Completando trinta anos, Circus, quarto álbum do multi-instrumentista Lenny Kravitz, mostra a versatilidade e a espiritualidade do músico. Lançado em setembro de 1995, catapultou de vez Kravitz ao estrelato mundial. Gravado em estúdios das Bahamas e da França e produzido pelo próprio Kravitz.Tem o auxílio do baixista Henry Hirsch e do guitarrista Craig Ross em algumas faixas, mas Lenny toca todos os instrumentos.

Rock And Roll Is Dead abre de forma explosiva com um riff sujo e cheio de energia, em que Kravitz lança uma provocação: o rock and roll estaria morto? É uma faixa de ataque frontal, com bateria seca e guitarras carregadas de distorção, que lembra a pegada setentista de Led Zeppelin, mas com a ironia dos anos 90. O sarcasmo do título contrasta com a vitalidade da música, deixando claro que, para Kravitz, o rock não apenas continua vivo, mas pulsa em cada nota.

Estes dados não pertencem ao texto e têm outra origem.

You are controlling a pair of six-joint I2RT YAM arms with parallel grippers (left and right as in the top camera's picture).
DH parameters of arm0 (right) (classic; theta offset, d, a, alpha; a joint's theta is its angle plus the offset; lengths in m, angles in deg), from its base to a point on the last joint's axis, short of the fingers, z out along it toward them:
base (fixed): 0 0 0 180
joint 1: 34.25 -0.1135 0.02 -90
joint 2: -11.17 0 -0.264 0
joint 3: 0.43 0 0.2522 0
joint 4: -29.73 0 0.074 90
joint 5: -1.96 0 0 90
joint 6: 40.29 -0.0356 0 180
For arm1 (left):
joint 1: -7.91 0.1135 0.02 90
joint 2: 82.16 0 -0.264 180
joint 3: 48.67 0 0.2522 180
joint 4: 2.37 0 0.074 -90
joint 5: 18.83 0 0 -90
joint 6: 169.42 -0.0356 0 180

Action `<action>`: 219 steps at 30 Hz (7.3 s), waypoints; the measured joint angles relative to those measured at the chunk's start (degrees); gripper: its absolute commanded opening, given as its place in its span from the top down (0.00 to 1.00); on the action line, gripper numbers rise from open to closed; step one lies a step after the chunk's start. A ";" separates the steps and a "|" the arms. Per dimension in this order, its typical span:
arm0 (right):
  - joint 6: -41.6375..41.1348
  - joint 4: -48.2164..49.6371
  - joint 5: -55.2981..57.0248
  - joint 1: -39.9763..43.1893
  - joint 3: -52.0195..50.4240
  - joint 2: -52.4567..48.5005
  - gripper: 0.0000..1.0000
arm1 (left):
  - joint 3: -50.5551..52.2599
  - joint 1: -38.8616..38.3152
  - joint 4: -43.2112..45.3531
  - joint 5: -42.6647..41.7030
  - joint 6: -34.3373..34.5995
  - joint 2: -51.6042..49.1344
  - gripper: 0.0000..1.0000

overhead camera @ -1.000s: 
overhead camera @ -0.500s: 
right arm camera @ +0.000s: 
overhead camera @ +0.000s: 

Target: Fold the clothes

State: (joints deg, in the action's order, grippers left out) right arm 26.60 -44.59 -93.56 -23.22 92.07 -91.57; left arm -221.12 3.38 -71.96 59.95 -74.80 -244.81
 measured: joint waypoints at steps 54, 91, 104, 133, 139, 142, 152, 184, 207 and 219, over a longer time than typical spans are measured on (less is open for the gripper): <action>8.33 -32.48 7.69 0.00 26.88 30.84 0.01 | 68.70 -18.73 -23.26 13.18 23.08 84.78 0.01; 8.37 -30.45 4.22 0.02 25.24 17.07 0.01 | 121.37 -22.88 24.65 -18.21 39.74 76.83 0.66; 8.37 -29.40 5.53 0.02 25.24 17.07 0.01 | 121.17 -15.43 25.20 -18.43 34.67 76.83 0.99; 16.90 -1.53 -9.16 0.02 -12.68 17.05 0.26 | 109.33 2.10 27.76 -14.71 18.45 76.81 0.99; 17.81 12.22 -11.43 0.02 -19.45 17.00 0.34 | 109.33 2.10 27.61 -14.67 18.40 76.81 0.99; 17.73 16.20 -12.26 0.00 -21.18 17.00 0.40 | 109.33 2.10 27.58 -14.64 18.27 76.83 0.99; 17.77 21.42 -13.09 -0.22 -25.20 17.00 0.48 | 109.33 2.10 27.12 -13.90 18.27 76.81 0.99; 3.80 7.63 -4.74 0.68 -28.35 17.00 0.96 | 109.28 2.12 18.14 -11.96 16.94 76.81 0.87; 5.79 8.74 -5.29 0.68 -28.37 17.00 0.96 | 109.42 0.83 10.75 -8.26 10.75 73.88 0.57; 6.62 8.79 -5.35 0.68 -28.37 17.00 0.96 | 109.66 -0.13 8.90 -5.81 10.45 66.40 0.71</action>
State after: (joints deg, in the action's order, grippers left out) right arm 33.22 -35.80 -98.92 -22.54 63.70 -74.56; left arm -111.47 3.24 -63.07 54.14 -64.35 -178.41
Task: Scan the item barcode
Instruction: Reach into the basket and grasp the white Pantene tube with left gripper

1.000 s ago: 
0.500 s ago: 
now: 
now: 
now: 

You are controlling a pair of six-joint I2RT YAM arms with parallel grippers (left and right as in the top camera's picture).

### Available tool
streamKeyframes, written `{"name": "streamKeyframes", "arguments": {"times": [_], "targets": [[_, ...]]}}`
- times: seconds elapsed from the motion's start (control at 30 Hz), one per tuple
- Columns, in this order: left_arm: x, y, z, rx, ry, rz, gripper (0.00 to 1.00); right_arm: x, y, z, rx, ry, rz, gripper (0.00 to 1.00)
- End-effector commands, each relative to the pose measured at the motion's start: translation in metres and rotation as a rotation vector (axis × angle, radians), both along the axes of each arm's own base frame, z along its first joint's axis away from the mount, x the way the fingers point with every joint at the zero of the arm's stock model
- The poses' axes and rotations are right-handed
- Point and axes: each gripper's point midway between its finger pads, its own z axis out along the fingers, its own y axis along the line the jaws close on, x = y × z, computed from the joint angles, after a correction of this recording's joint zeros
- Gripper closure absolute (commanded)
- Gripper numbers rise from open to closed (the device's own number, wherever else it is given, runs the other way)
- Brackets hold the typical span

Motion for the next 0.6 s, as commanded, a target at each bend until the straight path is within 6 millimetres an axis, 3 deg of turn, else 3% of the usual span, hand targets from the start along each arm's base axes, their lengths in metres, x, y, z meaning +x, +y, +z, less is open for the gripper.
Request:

Circus, a faixa-título, desacelera, trazendo uma atmosfera mais introspectiva. O tom é quase melancólico, com guitarras limpas, percussão marcada e uma construção que mistura elementos soul com rock. A letra reflete o lado sombrio da fama, comparando a vida no estrelato a um “circo” cheio de ilusões e pressões.
Em Beyond The 7th Sky o clima muda novamente: um mergulho psicodélico com guitarras cheias de efeitos, baixo profundo e uma cadência lenta que sugere crueza. A letra, repleta de espiritualidade e desejo de ultrapassar limites terrenos, dialoga com a busca de Kravitz por respostas existenciais. É uma faixa hipnótica, que mostra sua habilidade em unir misticismo e groove.
Tunnel Vision traz guitarras afiadas e um groove denso, sustentado pelo baixo. O clima é tenso, quase claustrofóbico, refletindo a sensação do título: estar preso em uma visão estreita, em um caminho sem saídas. A sonoridade remete tanto ao hard rock clássico quanto ao grunge, demonstrando como Kravitz absorvia as tendências da época sem perder sua identidade rock’n’roll.
Can’t Get You Off My Mind é uma das baladas mais marcantes do álbum. Kravitz assume um registro delicado e emotivo, conduzido por violão e arranjos sutis. A letra fala de amor, ausência e saudade, transmitida com honestidade e vulnerabilidade. “I’ve got a pocket full of Money, And pocket full of keys that have no bounds, But then I think of lovin’, And I just can’t get you off of my mind.”
Em Magdalene a crueza retorna, com riffs cortantes e uma interpretação cheia de energia. A canção mistura sensualidade e espiritualidade na letra, num jogo típico de Kravitz, em que desejo físico e referências religiosas se encontram. O instrumental é direto e vibrante, com bateria marcada e um refrão poderoso.
God Is Love é um interlúdio quase gospel. Voz e arranjo minimalista criam um momento de pureza espiritual, reafirmando a conexão de Kravitz com a religiosidade e a busca por sentido maior. Funciona como uma espécie de oração no coração do álbum. Ecos da psicodelia sessentista.
Thin Ice é um dos pontos altos do álbum. Traz uma sonoridade densa, carregada de blues rock, com riffs pesados e atmosfera soturna. A metáfora do “gelo fino” reforça a ideia de instabilidade emocional e existencial. A interpretação vocal de Kravitz é intensa, quase angustiada, transmitindo bem o peso da letra. “You can live your life for so long, But when you’re walking on thin ice you will fall.”
Don’t Go And Put A Bullet In Your Head é uma faixa urgente, de protesto, que une groove funkeado e eletrônica. A mensagem é clara: um alerta contra a autodestruição, seja literal ou simbólica. Destoa das outras faixas. Desnecessária.
In My Life Today, mais suave e contemplativa, essa faixa mostra o lado soul e acústico de Kravitz. O arranjo é elegante, com violões e vocais em camadas, transmitindo um sentimento de esperança e renovação.
O encerramento do álbum é épico. A “zeppeliana” The Resurrection mistura peso e espiritualidade em uma composição que cresce progressivamente, com guitarras carregadas de distorção e vocais passionais. A ideia de renascimento, de reerguer-se após crises, fecha o álbum em tom de superação.
Circus é um álbum de contrastes. Entre o peso do rock cru e a delicadeza das baladas, entre a crítica social e a espiritualidade pessoal, Lenny Kravitz entrega uma obra que reflete seu momento de turbulência nos anos 90, mas também sua versatilidade artística. É um registro autêntico. Do autêntico rock’n’roll. Do bom e velho rock’n’roll.